Understanding the distinction between THC and CBD is essential for any patient considering medical cannabis. These two cannabinoids produce markedly different effects, carry different risk profiles, and suit different clinical indications. A well-informed patient can work with their prescriber to select a preparation that maximises therapeutic benefit while minimising unwanted effects.

THC: Mechanisms, Benefits, and Risks

  • THC directly activates CB1 receptors in the brain, producing analgesia, euphoria, and anti-nausea effects
  • Clinically effective for: neuropathic pain, MS spasticity, chemotherapy-induced nausea, Tourette syndrome
  • May cause anxiety, paranoia, short-term memory impairment, and psychomotor slowing at higher doses
  • Psychoactive effects can be mitigated by co-administration with CBD
  • Products are Schedule 2 — controlled medicines requiring a specialist prescription in the UK

THC is the workhorse cannabinoid for severe, treatment-refractory conditions. Its direct action at CB1 receptors produces powerful analgesia and muscle relaxation that CBD cannot replicate. However, these same receptor interactions produce psychoactive effects that make THC unsuitable as a first-line option for many patients — particularly those who are elderly, have mental health vulnerabilities, or need to drive.

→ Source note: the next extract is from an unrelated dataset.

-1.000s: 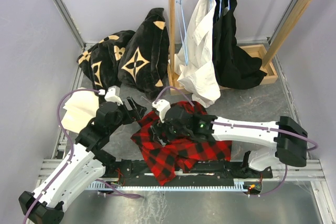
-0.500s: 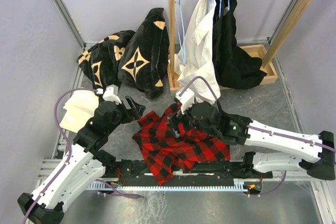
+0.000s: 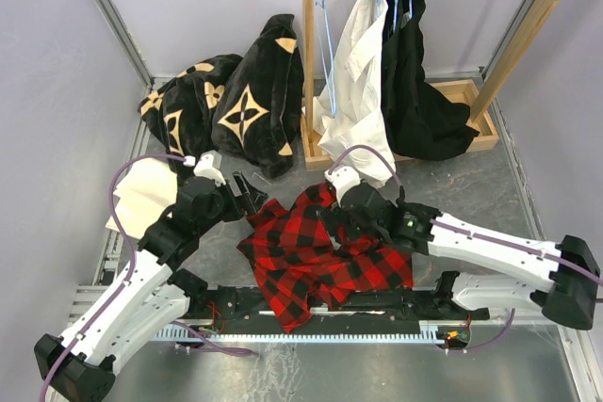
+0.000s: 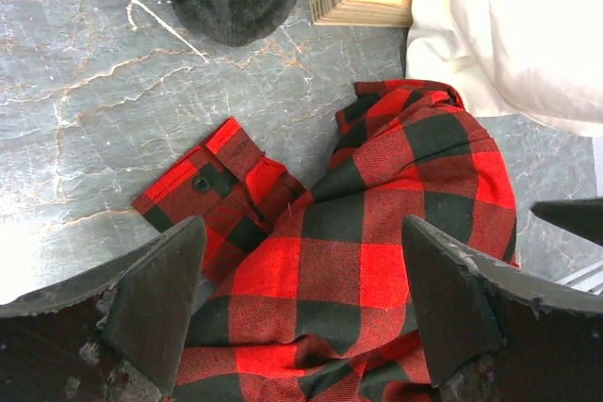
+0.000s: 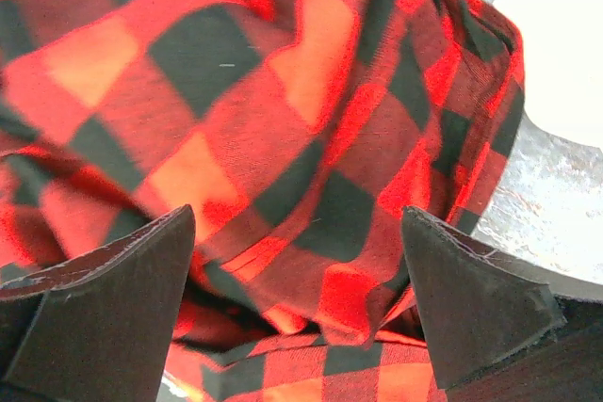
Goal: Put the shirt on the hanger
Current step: Adjust the shirt at the center of the board.
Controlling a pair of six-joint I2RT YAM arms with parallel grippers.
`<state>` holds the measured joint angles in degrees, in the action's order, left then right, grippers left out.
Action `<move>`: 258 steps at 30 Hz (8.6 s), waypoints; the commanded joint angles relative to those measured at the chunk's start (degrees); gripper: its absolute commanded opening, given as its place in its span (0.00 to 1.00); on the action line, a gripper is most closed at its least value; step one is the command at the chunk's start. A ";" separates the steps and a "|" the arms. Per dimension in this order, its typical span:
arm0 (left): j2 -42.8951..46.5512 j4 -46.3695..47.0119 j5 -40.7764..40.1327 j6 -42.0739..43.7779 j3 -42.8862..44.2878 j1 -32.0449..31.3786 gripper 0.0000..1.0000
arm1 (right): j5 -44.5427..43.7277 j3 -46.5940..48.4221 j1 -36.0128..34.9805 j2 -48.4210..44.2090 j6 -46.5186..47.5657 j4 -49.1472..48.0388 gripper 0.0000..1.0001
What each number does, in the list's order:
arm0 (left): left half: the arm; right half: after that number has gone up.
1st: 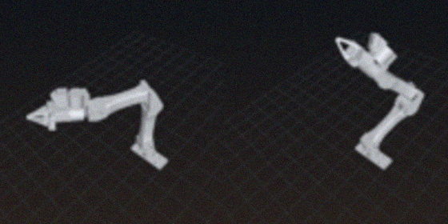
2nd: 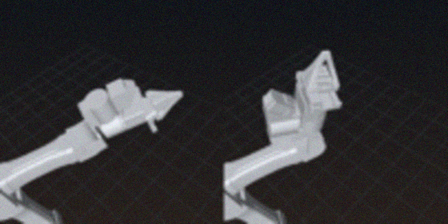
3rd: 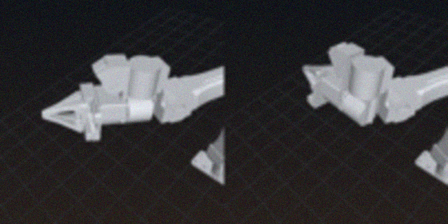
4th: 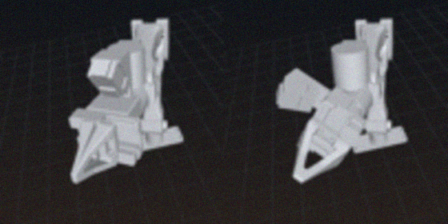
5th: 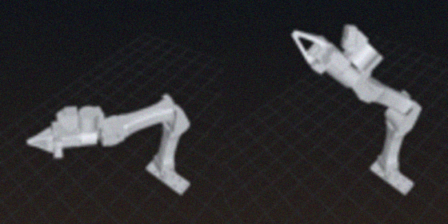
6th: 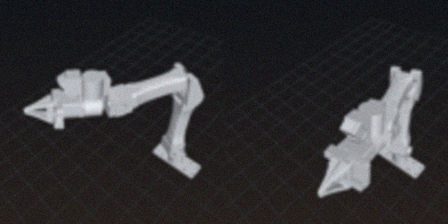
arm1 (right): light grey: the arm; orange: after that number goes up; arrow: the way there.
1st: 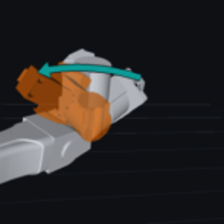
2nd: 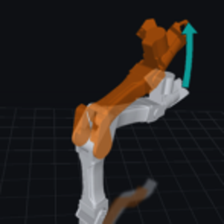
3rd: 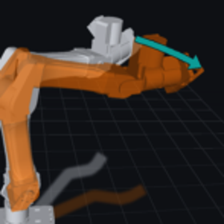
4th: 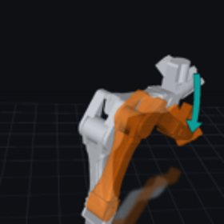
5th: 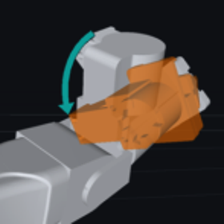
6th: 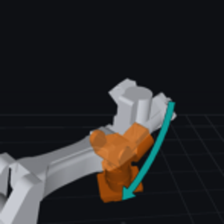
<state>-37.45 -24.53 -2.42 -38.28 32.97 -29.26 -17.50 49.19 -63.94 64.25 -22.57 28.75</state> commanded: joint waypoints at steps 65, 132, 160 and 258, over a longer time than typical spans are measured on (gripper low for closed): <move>-32.86 5.66 -28.84 -9.74 9.13 -29.84 0.03 | 26.13 -20.93 33.22 -22.65 -6.37 -6.96 0.90; -26.18 28.05 -0.81 3.33 8.14 -17.77 0.03 | 25.65 -1.12 12.88 -26.06 -7.98 -31.45 0.00; -10.98 7.87 -11.03 0.51 4.98 -3.83 0.54 | 12.97 4.63 -5.43 0.37 1.26 -42.32 0.00; -0.06 -0.59 -9.12 8.33 10.01 -3.27 0.97 | 12.39 46.88 12.35 45.26 14.37 0.72 0.00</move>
<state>-37.06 -30.83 -16.45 -33.26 40.97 -32.58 -7.92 93.30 -52.56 109.71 -4.75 29.54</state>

CBD: Mechanisms, Benefits, and Risk Profile

  • CBD does not directly activate CB1 receptors — explaining its absence of psychoactive effects
  • It inhibits FAAH (raising anandamide), acts on TRPV1 pain channels, and modulates serotonin receptors
  • Clinically effective for: epilepsy (Epidyolex), anxiety, inflammation, sleep, and mild neuropathic pain
  • Has a favourable safety profile — most common side effects are fatigue and diarrhoea at high doses
  • Interacts with several medications via CYP450 enzyme inhibition — disclose to your prescriber

CBD’s non-psychoactive profile makes it suitable for a wider range of patients, including those who cannot tolerate THC’s mind-altering effects. It is the preferred starting point for elderly patients, patients in professional settings where cognitive impairment is unacceptable, and those new to medical cannabis. For many conditions, CBD alone provides meaningful symptom relief — with THC added only if response is insufficient.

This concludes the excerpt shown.